The secretary’s belief in this “peace” between a democratic ally and the terrorist entity that attacks it sailed through the escalating rocket attacks and was intact last week as Iranian-made Grads pounded Ashkelon while Abbas was telling a Jordanian paper that he had never given up the path of violence, totally negated Israel as a Jewish state, and sought another unity government with Hamas.



To “honor” her presence Israel stopped its drastically overdue offensive against Gaza terror, and Hamas, which Rice has helped bring to power and consistently protects against the possibility of serious Israeli military action, once again had a chance to recuperate and rebuild for the next ever-more-lethal round.



So it does not really help that on the night of the massacre in the yeshiva Bush called Olmert to say that “This barbaric and vicious attack on innocent civilians deserves the condemnation of every nation.” Much more helpful would be if Bush were to condemn—or even address—not just the specific act but the genocidal depravity of Palestinian culture as a whole that allows people to pass out sweets after a massacre, name streets and schools after suicide bombers, and instill murderous passions even in small children.



If Bush were once to show the candor and integrity to look straight at that reality—a reality of fifteen years of massive Israeli and Western aid and solicitude engendering nothing but ever-worsening corruption, fanaticism, violence, and hatred—he might then have to ask if it’s moral or wise to keep tying Israel’s hands against terror and pushing it to “negotiate” its future viability with sworn enemies.



He might not only have to call Olmert on Thursday night to convey his condolences but also Abbas on Friday to demand to know why his Authority’s official organ is glorifying the mass murderer on its front page as a religious hero.

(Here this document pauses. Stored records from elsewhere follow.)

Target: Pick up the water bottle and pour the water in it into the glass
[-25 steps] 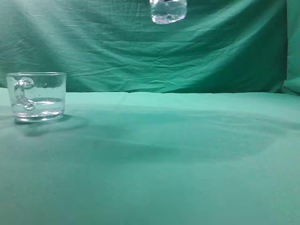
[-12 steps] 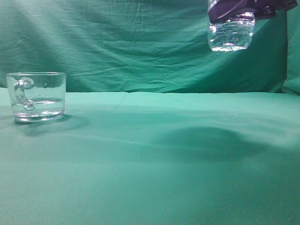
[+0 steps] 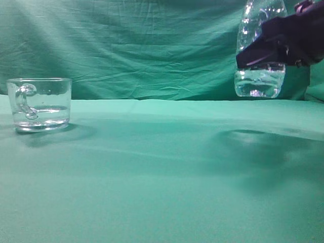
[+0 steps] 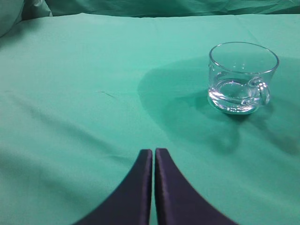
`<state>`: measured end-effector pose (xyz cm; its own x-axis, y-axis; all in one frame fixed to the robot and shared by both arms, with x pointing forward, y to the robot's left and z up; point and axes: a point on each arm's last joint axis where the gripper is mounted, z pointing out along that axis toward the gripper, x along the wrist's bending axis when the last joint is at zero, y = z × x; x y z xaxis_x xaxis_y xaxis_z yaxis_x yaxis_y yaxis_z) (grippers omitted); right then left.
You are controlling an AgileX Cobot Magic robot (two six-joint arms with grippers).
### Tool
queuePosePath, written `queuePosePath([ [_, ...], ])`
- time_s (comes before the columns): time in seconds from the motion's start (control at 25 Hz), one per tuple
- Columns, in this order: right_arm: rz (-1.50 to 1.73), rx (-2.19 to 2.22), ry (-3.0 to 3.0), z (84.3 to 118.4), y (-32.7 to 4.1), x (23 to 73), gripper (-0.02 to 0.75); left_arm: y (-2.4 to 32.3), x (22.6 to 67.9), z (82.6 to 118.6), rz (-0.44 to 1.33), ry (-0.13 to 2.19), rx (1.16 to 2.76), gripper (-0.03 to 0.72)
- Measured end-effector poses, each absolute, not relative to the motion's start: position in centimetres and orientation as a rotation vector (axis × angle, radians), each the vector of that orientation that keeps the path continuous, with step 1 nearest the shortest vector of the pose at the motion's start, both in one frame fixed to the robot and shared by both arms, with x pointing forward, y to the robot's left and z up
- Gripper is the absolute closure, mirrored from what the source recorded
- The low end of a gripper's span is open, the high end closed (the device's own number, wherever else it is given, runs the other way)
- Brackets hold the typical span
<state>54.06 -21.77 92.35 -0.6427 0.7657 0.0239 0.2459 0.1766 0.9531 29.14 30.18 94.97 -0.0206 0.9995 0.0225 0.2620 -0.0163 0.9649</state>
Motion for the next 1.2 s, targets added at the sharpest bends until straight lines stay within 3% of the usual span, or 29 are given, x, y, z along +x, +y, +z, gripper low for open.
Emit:
queuePosePath([
  [0.36, 1.525, 0.860, 1.982, 87.6, -21.3, 54.5, 0.440, 30.2, 29.1, 95.0, 1.104, 1.411, 1.406, 0.688],
  [0.6, 1.538, 0.887, 1.952, 87.1, -21.4, 54.7, 0.440, 30.2, 29.1, 95.0, 1.104, 1.411, 1.406, 0.688],
  [0.92, 1.568, 0.938, 1.937, 87.2, -21.4, 54.7, 0.087, 30.2, 29.1, 95.0, 1.104, 1.411, 1.406, 0.688],
  [1.0, 1.574, 0.920, 1.920, 88.1, -21.5, 54.5, 0.094, 30.2, 29.1, 95.0, 1.104, 1.411, 1.406, 0.688],
  [1.04, 1.581, 0.903, 1.904, 88.8, -21.5, 54.5, 0.054, 30.2, 29.1, 95.0, 1.104, 1.411, 1.406, 0.688],
  [1.2, 1.648, 0.869, 1.813, 92.2, -21.5, 54.5, 0.068, 30.2, 29.1, 95.0, 1.104, 1.411, 1.406, 0.688],
])
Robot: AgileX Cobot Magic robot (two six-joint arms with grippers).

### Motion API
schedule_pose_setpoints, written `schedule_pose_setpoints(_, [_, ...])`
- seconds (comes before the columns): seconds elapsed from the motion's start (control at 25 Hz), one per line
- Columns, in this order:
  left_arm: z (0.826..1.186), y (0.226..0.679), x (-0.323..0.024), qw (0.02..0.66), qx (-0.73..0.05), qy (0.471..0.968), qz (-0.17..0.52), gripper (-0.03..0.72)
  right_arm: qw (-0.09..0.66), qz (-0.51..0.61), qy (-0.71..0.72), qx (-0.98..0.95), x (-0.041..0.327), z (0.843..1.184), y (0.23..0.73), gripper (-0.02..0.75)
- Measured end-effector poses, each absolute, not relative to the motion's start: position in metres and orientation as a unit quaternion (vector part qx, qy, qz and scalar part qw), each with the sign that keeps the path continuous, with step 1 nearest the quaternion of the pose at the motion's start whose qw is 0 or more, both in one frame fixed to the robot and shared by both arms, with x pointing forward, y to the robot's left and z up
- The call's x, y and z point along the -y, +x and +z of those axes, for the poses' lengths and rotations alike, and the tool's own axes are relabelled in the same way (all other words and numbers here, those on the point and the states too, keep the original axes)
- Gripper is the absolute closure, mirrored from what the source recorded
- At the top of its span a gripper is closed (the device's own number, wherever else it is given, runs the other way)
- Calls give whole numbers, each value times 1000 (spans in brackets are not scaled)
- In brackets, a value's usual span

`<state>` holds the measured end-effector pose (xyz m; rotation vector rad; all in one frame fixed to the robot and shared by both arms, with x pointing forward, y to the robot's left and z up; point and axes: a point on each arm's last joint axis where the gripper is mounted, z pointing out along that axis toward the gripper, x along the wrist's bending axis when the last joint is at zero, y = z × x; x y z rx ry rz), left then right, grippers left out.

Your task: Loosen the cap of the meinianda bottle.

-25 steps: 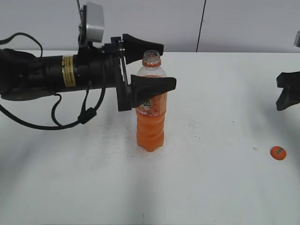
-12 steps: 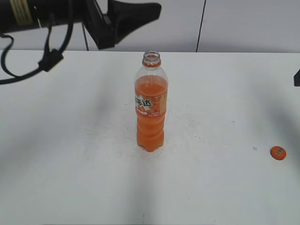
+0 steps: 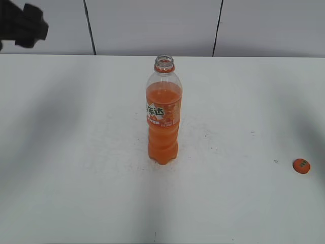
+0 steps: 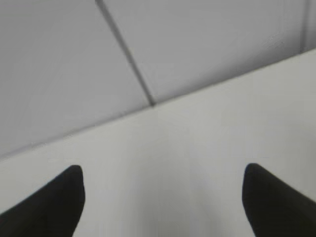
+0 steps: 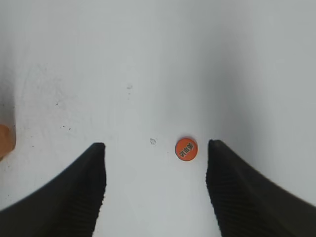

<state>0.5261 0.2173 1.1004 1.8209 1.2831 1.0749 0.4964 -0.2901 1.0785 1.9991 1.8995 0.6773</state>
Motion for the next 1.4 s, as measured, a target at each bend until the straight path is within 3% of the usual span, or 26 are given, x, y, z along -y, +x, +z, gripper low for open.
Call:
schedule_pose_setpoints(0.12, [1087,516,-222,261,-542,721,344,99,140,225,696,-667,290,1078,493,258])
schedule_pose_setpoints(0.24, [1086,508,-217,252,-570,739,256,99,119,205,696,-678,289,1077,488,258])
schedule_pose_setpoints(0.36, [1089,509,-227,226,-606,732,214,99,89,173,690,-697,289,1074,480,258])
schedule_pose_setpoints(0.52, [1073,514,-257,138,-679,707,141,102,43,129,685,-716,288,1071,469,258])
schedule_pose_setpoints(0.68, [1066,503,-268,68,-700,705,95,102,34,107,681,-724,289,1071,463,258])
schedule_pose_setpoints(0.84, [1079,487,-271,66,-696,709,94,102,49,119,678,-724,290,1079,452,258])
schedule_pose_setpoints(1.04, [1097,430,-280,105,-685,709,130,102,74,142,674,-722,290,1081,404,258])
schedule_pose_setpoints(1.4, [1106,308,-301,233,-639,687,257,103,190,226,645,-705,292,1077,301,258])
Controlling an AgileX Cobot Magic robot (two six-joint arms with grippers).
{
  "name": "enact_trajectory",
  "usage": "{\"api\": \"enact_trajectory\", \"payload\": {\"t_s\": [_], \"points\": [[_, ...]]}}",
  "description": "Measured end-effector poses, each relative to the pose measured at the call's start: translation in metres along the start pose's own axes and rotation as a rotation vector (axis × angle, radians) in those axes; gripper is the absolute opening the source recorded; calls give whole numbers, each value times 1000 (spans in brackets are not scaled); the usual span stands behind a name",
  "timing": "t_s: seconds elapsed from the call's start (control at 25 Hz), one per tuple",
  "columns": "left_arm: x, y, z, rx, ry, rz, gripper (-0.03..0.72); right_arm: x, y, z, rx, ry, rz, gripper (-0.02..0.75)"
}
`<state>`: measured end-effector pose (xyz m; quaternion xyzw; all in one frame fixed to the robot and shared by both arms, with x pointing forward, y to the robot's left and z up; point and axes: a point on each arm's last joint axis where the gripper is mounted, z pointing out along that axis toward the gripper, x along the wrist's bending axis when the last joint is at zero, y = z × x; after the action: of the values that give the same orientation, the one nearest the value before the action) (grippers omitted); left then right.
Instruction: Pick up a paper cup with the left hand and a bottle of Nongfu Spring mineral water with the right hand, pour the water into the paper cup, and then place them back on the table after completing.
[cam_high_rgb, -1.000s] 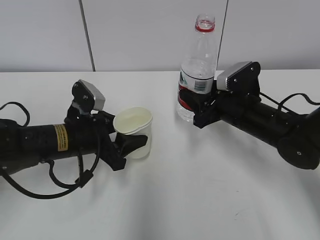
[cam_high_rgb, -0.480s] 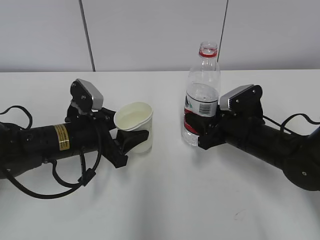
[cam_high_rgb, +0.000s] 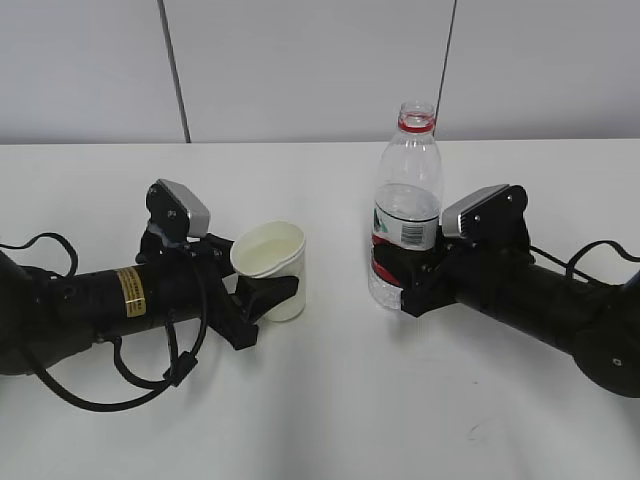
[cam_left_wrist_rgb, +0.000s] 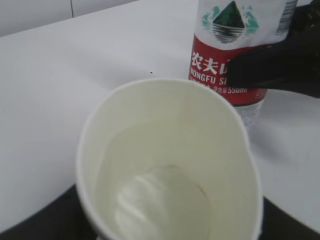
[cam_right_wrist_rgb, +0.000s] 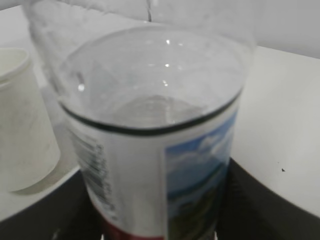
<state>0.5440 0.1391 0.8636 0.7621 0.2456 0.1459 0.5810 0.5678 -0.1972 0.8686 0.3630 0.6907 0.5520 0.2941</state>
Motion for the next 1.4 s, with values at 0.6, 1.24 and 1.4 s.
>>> {"api": "enact_trajectory", "payload": {"t_s": [0.6, 1.24, 1.4], "points": [[3, -6, 1, 50, 16, -2, 433, 0, -5, 1, 4, 3, 2, 442], [-9, -6, -25, 135, 74, -34, 618, 8, -13, -36, 62, -79, 9, 631], [-12, -2, -36, 185, 114, -32, 610, 8, -13, -54, 85, -157, 15, 629]]}}
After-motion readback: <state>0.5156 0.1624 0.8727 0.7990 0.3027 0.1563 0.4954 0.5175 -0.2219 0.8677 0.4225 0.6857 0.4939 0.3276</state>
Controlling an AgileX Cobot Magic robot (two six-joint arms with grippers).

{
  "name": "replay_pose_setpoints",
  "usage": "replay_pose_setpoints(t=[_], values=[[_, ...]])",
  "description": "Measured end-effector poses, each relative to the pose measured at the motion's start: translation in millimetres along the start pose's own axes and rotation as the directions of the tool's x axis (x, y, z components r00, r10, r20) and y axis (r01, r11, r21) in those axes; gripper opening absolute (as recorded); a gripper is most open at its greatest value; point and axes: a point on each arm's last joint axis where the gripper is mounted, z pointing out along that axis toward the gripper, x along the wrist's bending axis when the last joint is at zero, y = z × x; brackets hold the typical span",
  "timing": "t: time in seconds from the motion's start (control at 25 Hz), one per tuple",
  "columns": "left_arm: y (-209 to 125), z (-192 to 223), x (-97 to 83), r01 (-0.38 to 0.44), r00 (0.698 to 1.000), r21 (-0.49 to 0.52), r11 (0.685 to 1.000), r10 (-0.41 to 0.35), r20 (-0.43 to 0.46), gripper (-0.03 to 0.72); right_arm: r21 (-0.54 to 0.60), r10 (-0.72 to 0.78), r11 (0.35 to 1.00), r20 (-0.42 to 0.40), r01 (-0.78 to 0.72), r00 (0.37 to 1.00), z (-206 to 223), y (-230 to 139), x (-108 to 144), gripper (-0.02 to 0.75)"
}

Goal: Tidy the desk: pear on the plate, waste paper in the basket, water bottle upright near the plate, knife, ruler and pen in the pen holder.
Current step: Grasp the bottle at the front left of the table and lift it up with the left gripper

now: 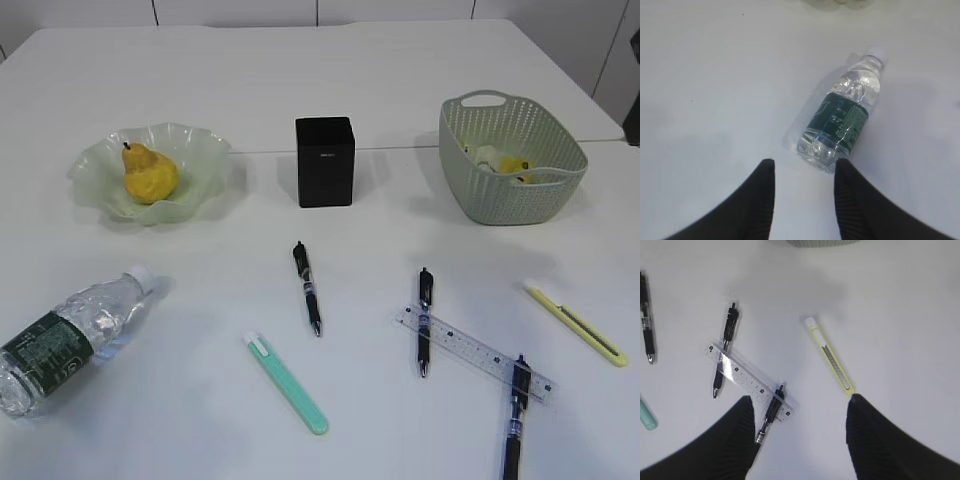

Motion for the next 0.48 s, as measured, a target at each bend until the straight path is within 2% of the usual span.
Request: replay_pose_setpoints(t=[0.28,0.48], values=[[6.8,-7.6,-0.4,0.001,1.000,-0.007,1.000,-0.001,0.000,0.275,0.011,-0.006,1.000,0.000,0.006,1.000,-1.7,-12.7,-0.3,0.460],[3.6,-7.4,-1.2,0.012,1.000,0.026,1.000,-0.012,0.008,0.275,0.034,-0.004,0.999,0.001,0.004,1.000,2.7,-18.9,-1.0,0.460]])
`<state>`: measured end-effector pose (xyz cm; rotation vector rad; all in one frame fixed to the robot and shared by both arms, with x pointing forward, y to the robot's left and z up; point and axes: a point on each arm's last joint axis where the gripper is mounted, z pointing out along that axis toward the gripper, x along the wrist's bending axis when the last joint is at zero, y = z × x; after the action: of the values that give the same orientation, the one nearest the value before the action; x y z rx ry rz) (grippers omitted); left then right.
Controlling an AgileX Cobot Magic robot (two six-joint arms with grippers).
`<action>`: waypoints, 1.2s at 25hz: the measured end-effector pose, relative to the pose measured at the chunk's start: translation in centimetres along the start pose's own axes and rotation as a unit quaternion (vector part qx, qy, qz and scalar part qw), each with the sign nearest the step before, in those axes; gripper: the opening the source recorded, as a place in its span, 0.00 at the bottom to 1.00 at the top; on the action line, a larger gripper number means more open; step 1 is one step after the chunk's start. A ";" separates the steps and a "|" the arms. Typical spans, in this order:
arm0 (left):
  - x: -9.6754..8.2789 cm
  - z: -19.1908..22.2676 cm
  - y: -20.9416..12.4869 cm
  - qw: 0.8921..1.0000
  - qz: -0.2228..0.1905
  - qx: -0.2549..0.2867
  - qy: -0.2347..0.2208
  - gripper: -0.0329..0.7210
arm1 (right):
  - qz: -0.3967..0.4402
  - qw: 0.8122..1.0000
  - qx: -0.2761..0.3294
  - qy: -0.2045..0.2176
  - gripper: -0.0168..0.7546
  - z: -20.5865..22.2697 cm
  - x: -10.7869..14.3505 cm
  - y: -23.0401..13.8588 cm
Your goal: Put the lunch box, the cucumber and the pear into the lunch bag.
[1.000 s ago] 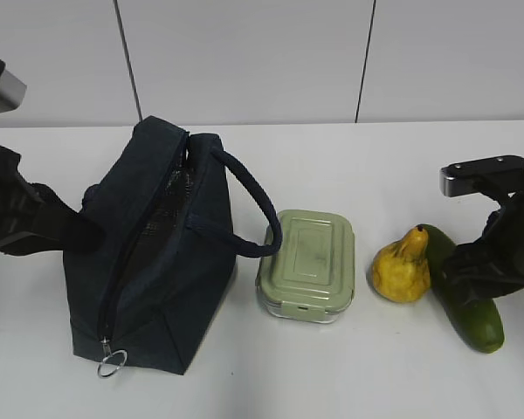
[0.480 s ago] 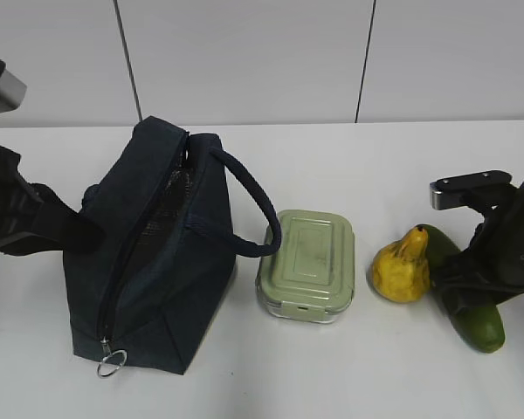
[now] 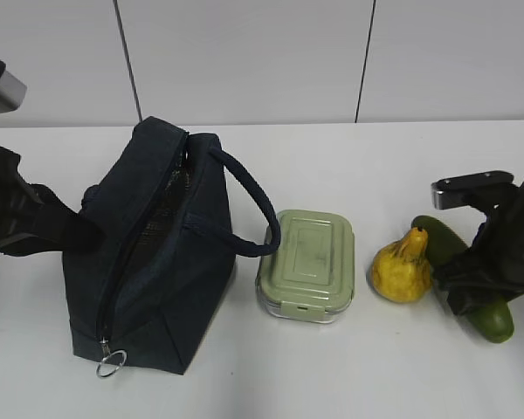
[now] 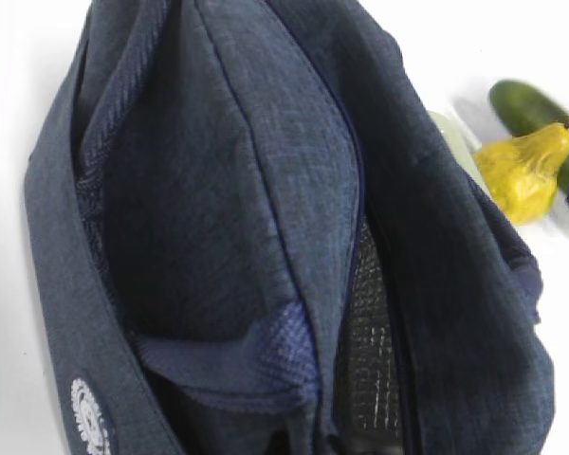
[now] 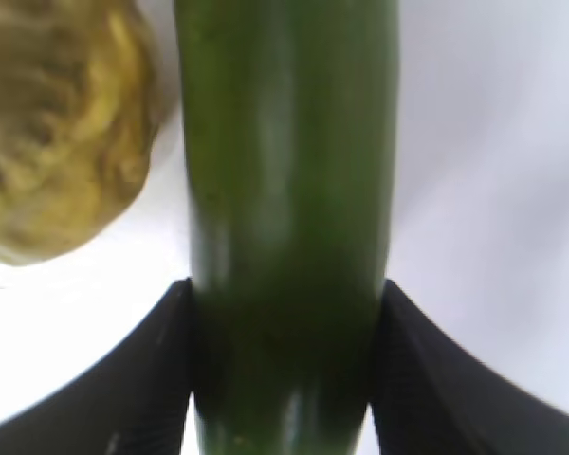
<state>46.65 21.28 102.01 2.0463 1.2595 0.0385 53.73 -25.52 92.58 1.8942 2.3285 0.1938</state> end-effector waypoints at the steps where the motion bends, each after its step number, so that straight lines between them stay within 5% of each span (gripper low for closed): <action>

He might have to ask why a U.S. president who claims to admire and care about the Jewish people should prod them again along the deadly path of appeasement and what U.S. interest is served by allowing Hamas terror to flourish and grow while pretending that Fatah terror does not exist and those who stand at its head are honorable statesmen.



But for that level of candor Bush, Rice, and their administration would have to look beyond whatever factors of currying favor with Arabs and Europeans, or liberal-like blindness, drive their destructive policy toward Israel and consider the real implications of the Palestinian culture of genocide and whether America should be aiding and whitewashing such a society and promoting its political aims.



A good place to start would be the David Horowitz Freedom Center’s campaign against genocide, which confronts the reality of the jihadists’ cataclysmic aims and the fact that, as Robert Spencer notes, “The most prominent non-Muslim society in the jihadists’ sights is, of course, Israel.”



With Iran’s Mahmoud Ahmadinejad, Hezbollah’s Hassan Nasrallah, Hamas leaders Khalid Mashal and Mahmoud al-Zahar, and Abbas’s official Palestinian Authority media making genocidal declarations against the Jewish state and the Jewish people, the least America could do is encourage the strongest and most realistic rather than the weakest and most delusional trends among Israelis, drop the outrageous charade of moderate, peace-seeking Fatah, and do what it can to help Israel survive instead of constantly goading it into lethally dangerous passivity and concessions.